## [BRIEF]
Your answer must contain each line of the listing in which "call" appears, copied in full.

-- RECORDED INFORMATION follows --

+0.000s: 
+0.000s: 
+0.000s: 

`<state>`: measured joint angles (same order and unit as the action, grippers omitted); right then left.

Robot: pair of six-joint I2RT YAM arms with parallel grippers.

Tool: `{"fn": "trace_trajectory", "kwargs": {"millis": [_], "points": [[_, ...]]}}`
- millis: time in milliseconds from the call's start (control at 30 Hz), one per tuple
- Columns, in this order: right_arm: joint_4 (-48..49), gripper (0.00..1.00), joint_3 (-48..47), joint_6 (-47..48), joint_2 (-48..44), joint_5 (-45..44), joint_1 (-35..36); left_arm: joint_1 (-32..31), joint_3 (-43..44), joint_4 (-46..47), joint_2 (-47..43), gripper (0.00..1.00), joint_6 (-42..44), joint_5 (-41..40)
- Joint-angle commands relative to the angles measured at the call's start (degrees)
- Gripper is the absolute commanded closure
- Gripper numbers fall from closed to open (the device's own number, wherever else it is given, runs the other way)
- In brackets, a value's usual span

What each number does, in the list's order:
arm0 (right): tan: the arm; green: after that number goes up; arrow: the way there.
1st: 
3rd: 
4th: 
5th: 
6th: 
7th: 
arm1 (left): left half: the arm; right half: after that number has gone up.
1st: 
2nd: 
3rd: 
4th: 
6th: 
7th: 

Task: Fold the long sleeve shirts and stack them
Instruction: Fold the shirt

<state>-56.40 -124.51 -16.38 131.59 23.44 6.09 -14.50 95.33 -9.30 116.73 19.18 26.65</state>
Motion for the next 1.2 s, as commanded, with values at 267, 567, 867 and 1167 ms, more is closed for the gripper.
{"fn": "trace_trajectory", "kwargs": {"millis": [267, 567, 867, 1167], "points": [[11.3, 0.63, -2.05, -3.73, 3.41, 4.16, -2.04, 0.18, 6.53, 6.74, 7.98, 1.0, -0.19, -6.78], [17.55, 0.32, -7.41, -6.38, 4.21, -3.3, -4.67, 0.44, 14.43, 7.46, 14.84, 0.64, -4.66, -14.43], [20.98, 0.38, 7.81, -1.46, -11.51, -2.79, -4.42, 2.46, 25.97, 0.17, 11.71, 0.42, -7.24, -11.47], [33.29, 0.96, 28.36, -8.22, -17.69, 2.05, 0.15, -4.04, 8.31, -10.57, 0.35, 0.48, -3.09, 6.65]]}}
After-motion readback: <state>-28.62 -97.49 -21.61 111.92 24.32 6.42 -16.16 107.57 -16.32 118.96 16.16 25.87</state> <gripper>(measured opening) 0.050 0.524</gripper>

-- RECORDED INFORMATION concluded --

## [TASK ANSWER]
- millis: time in milliseconds from the call's start (control at 30 Hz), one per tuple
- Joint-angle commands relative to the angles measured at the call's start (degrees)

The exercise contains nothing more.